“Before you fly anything, your team needs to know who runs what.”
This is Mission One. You and your team take a single satellite from cold briefing to working as one: decide who runs what and agree how you’d escalate before anything flies. Your scored work is in the platform: one mission objective and four questions. Writing your first incident-response plan is optional and highly recommended: it is yours to take into the real world, a starting point for turning what you practiced here into real impact at your own organization.
OBJECTIVES
Mission One of five. Six objectives, in the order you build them. Each marker below also tags the work that builds toward it.
| Marker | LABS | KSAT | Statement |
|---|---|---|---|
| L1 | (L)EARN | Knowledge | Know the three roles on a mission team (mission lead, satellite operations, payload operations), what each one owns, and how they report and escalate. |
| L2 | (L)EARN | Knowledge | Know what an incident-response plan frames: team identity, named roles, Space-ISAC participation, the escalation path, and communications channels. |
| A1 | (A)PPLY | Skill | Assign the three roles within a team by fit, and hold them across the missions ahead. |
| A2 | (A)PPLY | Skill | Trace an escalation from a sixty-second triage call up to the mission leader, naming who acts at each step. |
| B1 | (B)UILD | Ability | Stand up a team identity end-to-end: named roles, a committed Space-ISAC decision, and a first escalation path with no gaps. |
| S1 | (S)IMULATE | Task | Operate the ground-station, satellite-operations, and payload-operations consoles at the orientation level, and work the scored in-platform objective. |
MISSION ROADMAP
THREE ROLES, ONE SATELLITE
You and your team command one satellite end to end: your own bus, three ground-station consoles, a satellite-operations console and a payload-operations console, all reading one live telemetry feed. One of you directs; two operate.
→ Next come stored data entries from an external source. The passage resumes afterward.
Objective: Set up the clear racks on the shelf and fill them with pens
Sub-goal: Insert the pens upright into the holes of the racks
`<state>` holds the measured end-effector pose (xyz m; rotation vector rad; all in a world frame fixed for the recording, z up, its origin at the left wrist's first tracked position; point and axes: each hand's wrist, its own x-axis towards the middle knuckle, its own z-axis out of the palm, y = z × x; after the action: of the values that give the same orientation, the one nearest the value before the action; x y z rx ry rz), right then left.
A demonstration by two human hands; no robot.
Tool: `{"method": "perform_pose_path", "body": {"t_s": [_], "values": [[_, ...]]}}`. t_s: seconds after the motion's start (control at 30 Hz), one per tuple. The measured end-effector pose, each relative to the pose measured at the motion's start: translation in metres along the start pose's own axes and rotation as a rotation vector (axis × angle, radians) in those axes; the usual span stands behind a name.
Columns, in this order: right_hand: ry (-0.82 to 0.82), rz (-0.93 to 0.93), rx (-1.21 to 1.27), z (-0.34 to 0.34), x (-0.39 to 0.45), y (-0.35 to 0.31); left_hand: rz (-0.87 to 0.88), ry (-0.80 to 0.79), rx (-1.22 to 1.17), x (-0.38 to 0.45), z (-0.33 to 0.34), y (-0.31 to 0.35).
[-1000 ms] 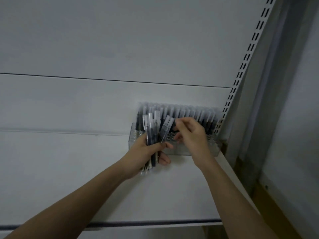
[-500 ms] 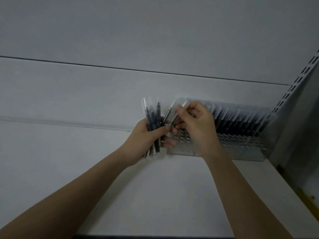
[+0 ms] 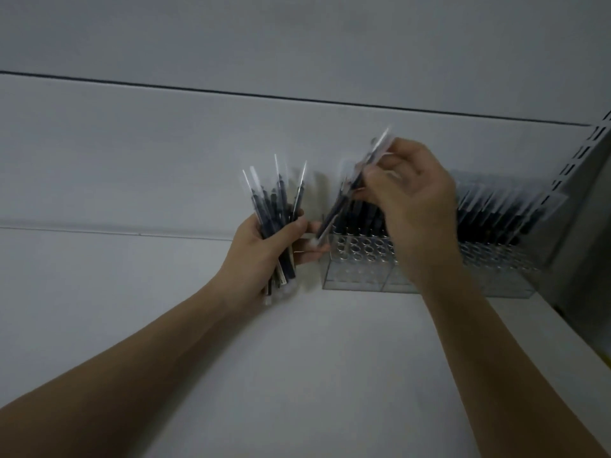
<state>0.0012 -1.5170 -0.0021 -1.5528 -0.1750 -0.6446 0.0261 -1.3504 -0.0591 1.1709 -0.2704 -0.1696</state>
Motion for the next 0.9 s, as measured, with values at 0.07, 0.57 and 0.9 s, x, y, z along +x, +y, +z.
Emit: {"method": "perform_pose_path", "body": {"t_s": [0.07,0.57,0.9], "values": [[0.092,-0.075,-0.054,-0.01,0.004,0.001,0.02,0.034,0.001,0.003,-0.003,-0.006],[0.06,-0.232,-0.391,-0.01,0.006,0.018,0.053,0.042,0.007,0.004,-0.002,-0.009],[-0.062,-0.116,-0.58,-0.003,-0.002,0.025,0.049,0.07,-0.081,0.001,0.003,-0.003]]}}
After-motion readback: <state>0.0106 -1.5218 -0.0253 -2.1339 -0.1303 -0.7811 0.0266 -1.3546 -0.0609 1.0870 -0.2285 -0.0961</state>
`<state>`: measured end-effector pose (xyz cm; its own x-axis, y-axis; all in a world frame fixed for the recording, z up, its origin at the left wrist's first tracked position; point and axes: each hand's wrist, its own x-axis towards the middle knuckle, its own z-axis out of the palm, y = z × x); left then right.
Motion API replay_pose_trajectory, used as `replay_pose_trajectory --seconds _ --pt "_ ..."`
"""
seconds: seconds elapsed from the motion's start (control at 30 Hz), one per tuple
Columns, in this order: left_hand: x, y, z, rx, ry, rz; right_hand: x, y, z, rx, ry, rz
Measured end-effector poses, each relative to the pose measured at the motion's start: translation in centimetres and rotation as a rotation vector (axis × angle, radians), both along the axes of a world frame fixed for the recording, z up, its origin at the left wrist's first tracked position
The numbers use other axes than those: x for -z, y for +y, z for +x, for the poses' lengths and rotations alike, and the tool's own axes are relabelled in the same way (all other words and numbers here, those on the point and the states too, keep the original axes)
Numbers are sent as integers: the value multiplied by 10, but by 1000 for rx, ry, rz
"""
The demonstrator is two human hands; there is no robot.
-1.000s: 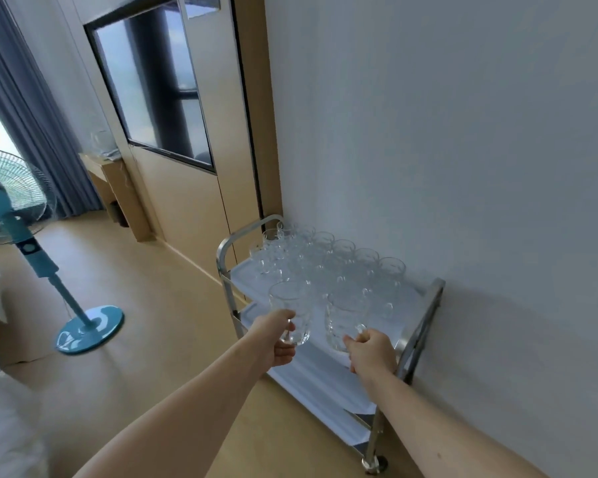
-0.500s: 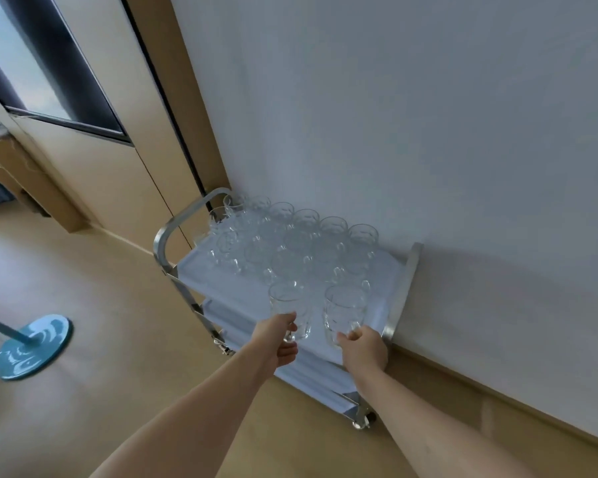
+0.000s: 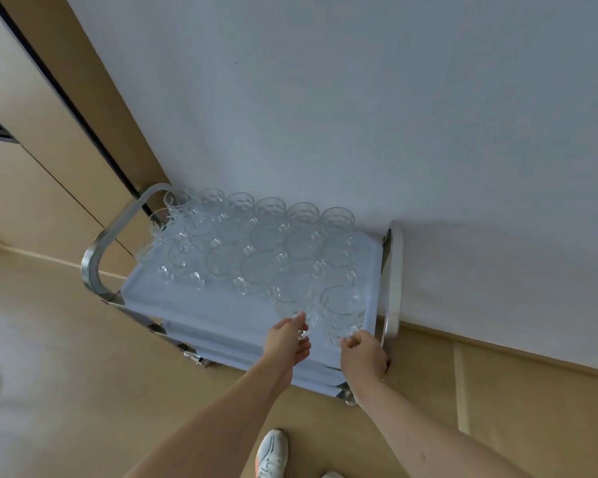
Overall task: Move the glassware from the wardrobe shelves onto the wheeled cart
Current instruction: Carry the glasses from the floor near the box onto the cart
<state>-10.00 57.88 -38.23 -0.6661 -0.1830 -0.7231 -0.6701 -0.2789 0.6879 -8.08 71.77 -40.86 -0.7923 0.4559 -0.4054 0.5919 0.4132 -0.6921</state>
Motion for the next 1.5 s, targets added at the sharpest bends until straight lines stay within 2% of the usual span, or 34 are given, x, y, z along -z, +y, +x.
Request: replay_pose_trajectory --seconds 0.2,0.4,0.73,0.87,1.0,1.27,1.5 --pt "23 -10 -12 119 37 -19 10 -17 -3 110 30 -19" --pt "50 -16 -20 171 32 -34 22 -29 0 120 102 13" --pt "59 -14 -41 546 -14 -211 39 -30 -23 49 -59 -105" --pt "60 -13 -47 551 -18 -274 42 -25 -34 -34 -91 41" --pt "62 -4 -49 520 -8 -258 43 -16 -43 -49 -117 110" --pt "61 9 -66 426 -32 -221 42 -8 -64 -112 -124 161" --pt "65 16 -76 429 -40 -246 44 -6 -74 -115 -134 163"
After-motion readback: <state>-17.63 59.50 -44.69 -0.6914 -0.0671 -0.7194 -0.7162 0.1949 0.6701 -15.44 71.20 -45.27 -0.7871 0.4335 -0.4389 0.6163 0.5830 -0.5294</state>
You direct. You do not work a console.
- · Own the objective for the window
- · Set escalation thresholds
- · Maintain the incident-response plan
- · Call go / no-go on commanded actions
- · Report up to the mission leader

You fly the bus.
- · Power, thermal, attitude
- · Communications link state
- · Manoeuvres and station-keeping
- · Anomaly detection on the bus
- · Report state to the mission lead

You work the payload.
- · Task the payload for the window
- · Monitor capture quality
- · Schedule downlinks
- · Anomaly detection on the payload
- · Report product to the mission lead

YOUR MISSION OBJECTIVE & QUESTIONS
Inside the Zendir operator platform you work one mission objective and answer ten fixed questions. The platform scores your answers, so this is operational skill validation, not a quiz. The final objective and questions are confirmed with Zendir.
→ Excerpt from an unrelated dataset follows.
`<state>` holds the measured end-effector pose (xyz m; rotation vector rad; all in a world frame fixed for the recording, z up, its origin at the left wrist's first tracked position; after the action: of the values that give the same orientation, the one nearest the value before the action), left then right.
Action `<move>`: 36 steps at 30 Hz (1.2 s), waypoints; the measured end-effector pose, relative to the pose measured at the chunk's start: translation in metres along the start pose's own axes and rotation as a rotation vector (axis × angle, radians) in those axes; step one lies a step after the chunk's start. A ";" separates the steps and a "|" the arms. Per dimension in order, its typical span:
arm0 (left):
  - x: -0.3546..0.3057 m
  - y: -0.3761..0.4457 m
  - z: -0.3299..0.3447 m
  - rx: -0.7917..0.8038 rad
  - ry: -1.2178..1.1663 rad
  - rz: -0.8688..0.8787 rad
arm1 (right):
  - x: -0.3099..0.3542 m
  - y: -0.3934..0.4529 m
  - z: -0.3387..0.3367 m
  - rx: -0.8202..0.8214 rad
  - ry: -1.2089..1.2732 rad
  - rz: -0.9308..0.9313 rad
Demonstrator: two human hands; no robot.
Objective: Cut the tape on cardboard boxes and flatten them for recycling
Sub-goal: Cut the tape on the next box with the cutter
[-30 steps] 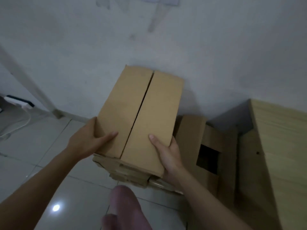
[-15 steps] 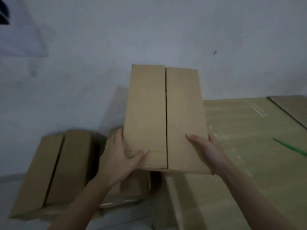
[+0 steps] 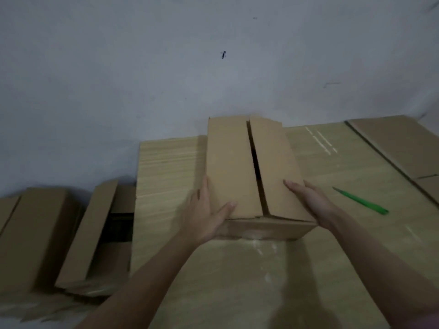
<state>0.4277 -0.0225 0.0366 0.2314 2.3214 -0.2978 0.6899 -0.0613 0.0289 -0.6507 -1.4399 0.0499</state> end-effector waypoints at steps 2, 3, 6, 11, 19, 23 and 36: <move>-0.003 0.001 0.007 -0.078 0.041 -0.038 | -0.004 0.005 -0.012 0.068 0.165 0.084; -0.005 -0.001 0.009 -0.128 0.051 -0.051 | -0.007 0.006 -0.019 0.081 0.221 0.128; -0.008 -0.007 0.014 -0.251 -0.057 -0.075 | -0.023 0.003 -0.025 0.157 0.192 0.208; -0.012 -0.021 0.017 -0.343 -0.127 -0.062 | -0.021 -0.005 -0.016 0.285 0.122 0.227; -0.015 -0.006 0.020 -0.193 -0.250 -0.138 | 0.078 0.005 -0.007 0.264 -0.139 0.061; -0.029 0.014 0.009 -0.233 -0.040 -0.062 | 0.161 -0.011 -0.022 -0.146 -0.847 -0.459; -0.118 0.013 0.027 -0.483 0.102 0.606 | 0.014 -0.010 -0.030 -0.273 -1.575 -1.399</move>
<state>0.5300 -0.0268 0.1015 0.6898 2.2159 0.5774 0.7166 -0.0758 0.0461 0.5539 -3.1552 -0.9282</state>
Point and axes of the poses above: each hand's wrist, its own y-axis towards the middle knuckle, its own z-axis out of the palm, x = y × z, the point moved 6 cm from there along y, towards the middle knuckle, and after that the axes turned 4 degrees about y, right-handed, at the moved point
Operate a single Microsat end to end, orient your team, assign the three roles, and stand up your first incident-response plan.
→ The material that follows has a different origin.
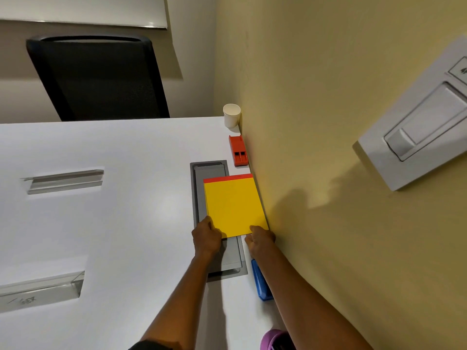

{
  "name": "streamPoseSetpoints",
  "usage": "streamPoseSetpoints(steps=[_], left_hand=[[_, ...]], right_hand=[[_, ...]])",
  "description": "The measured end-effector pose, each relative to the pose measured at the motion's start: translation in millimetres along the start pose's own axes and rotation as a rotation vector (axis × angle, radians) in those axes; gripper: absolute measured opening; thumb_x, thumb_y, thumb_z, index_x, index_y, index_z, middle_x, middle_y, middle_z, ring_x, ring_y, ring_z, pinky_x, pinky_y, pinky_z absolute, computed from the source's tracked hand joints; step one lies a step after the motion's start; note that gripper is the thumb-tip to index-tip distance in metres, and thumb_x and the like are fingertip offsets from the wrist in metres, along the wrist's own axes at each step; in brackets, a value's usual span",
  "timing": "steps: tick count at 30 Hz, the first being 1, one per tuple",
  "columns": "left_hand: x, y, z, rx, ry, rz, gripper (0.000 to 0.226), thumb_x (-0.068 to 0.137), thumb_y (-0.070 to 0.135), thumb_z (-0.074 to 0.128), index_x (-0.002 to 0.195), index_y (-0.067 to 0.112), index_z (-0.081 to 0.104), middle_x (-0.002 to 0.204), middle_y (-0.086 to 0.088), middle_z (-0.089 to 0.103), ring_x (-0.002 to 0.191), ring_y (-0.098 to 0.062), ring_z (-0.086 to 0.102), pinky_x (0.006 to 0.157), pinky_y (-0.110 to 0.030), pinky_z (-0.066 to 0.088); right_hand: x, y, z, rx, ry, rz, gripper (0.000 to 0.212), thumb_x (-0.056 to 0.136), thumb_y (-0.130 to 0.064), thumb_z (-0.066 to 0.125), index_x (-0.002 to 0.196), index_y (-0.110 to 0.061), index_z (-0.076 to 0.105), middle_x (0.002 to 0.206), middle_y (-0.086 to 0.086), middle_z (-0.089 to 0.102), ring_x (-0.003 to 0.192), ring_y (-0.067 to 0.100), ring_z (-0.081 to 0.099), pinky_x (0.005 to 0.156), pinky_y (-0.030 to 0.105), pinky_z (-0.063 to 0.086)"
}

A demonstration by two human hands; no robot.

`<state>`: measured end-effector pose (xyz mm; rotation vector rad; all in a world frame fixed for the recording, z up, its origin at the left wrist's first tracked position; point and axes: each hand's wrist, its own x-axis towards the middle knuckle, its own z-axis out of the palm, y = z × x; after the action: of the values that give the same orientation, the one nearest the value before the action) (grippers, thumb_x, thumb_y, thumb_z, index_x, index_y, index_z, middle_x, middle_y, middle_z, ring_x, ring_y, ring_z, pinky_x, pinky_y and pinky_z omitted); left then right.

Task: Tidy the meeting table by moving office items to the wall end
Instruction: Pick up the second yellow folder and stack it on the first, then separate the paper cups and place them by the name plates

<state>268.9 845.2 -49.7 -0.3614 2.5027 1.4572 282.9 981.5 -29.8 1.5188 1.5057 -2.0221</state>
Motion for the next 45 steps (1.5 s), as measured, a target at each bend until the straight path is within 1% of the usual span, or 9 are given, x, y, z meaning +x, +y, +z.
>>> streamPoseSetpoints(steps=[4, 7, 9, 11, 13, 17, 21, 36, 45], left_hand=[[-5, 4, -3, 0.007, -0.085, 0.032, 0.017, 0.090, -0.001, 0.054, 0.078, 0.007, 0.045, 0.069, -0.008, 0.043, 0.066, -0.018, 0.041, 0.059, -0.026, 0.037], [-10, 4, -6, -0.014, -0.102, 0.025, 0.012, 0.093, 0.008, 0.054, 0.086, 0.004, 0.046, 0.073, -0.008, 0.046, 0.071, -0.019, 0.046, 0.062, -0.023, 0.039], [-16, 4, -11, -0.021, -0.096, 0.039, 0.021, 0.095, 0.016, 0.054, 0.106, -0.002, 0.053, 0.084, -0.004, 0.055, 0.085, -0.024, 0.054, 0.073, -0.028, 0.044], [-24, 5, -20, 0.002, -0.102, 0.062, 0.049, 0.096, 0.023, 0.054, 0.138, 0.001, 0.042, 0.124, -0.006, 0.059, 0.117, -0.028, 0.054, 0.096, -0.034, 0.045], [-33, 5, -32, 0.073, -0.105, 0.115, 0.062, 0.097, 0.030, 0.053, 0.148, 0.007, 0.029, 0.151, -0.012, 0.038, 0.139, -0.029, 0.036, 0.113, -0.040, 0.034], [-47, -2, -65, 0.369, -0.067, 0.203, 0.073, 0.097, 0.046, 0.043, 0.154, 0.014, 0.010, 0.162, -0.009, 0.009, 0.150, -0.026, 0.004, 0.121, -0.046, 0.013], [-70, -9, -106, 0.677, 0.044, 0.261, 0.077, 0.095, 0.060, 0.030, 0.154, 0.021, 0.000, 0.162, -0.006, -0.007, 0.150, -0.025, -0.010, 0.120, -0.049, 0.004], [-223, -26, -301, 0.866, 0.353, 0.052, 0.080, 0.091, 0.069, 0.020, 0.153, 0.027, -0.009, 0.161, -0.007, -0.015, 0.148, -0.029, -0.015, 0.119, -0.056, 0.001], [-394, -81, -407, 0.860, 0.591, -0.068, 0.082, 0.088, 0.073, 0.015, 0.153, 0.027, -0.007, 0.162, -0.008, -0.011, 0.149, -0.032, -0.011, 0.117, -0.057, 0.003]], right_hand=[[-9, 2, -2, -0.013, -0.042, 0.016, 0.045, 0.094, -0.009, 0.056, 0.135, 0.006, 0.044, 0.140, 0.027, 0.049, 0.129, 0.040, 0.050, 0.098, 0.042, 0.048], [-11, 5, -2, -0.031, -0.025, 0.007, 0.047, 0.094, -0.011, 0.057, 0.137, 0.003, 0.043, 0.139, 0.025, 0.050, 0.127, 0.040, 0.051, 0.101, 0.044, 0.046], [-17, 8, 4, -0.087, 0.042, -0.064, 0.051, 0.094, -0.011, 0.056, 0.141, -0.001, 0.039, 0.138, 0.024, 0.051, 0.126, 0.040, 0.052, 0.100, 0.045, 0.045], [-28, 16, 10, -0.302, 0.098, -0.254, 0.055, 0.096, -0.016, 0.055, 0.147, -0.007, 0.035, 0.143, 0.019, 0.049, 0.129, 0.036, 0.049, 0.103, 0.041, 0.043], [-39, 25, 12, -0.656, 0.074, -0.551, 0.058, 0.098, -0.025, 0.054, 0.149, -0.012, 0.031, 0.149, 0.013, 0.043, 0.135, 0.029, 0.044, 0.106, 0.037, 0.041], [-52, 31, 13, -1.274, 0.030, -0.967, 0.072, 0.096, -0.050, 0.046, 0.155, -0.024, 0.013, 0.161, 0.005, 0.019, 0.149, 0.028, 0.018, 0.120, 0.041, 0.022], [-71, 32, 28, -1.515, 0.048, -1.142, 0.085, 0.089, -0.071, 0.035, 0.154, -0.033, -0.003, 0.164, 0.003, -0.004, 0.151, 0.030, -0.005, 0.120, 0.051, 0.002], [-220, 86, 102, -1.504, -0.176, -1.574, 0.089, 0.080, -0.084, 0.016, 0.154, -0.038, 0.000, 0.164, 0.002, -0.005, 0.151, 0.031, -0.002, 0.119, 0.058, 0.001], [-395, 196, 135, -1.396, -0.415, -1.857, 0.089, 0.079, -0.085, 0.014, 0.152, -0.040, -0.005, 0.164, 0.000, -0.008, 0.152, 0.029, -0.004, 0.119, 0.057, 0.001]])
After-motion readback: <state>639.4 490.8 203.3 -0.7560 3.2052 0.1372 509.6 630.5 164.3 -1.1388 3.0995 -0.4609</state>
Orbit: LEO, circular · ~722 km · 40° inclination
Ground stations: London, Dubai, Singapore
Tasking: Orientation and nominal operations
NOTE · Fixed questions, answered and scored in the Zendir platform as operational skill validation.
FROM THE FLOOR TO THE FRONT LINES
This work is not meant to stay on the operations floor. Take your incident-response plan back to your organization and start the work there. It is how you bring Security Operations, Satellite Operations, and Satellite Design and Engineering onto the same page.
Walk your incident-response plan off the operations floor and into your own operations. Start this work with your team when you get back.
FOCUS.
Mission One is done the moment your roles are set and your plan reads v0.1. In Mission Two you turn each role into its own playbook: the tools, interfaces, and authorizations you hold alone, and the points where you hand off to the others.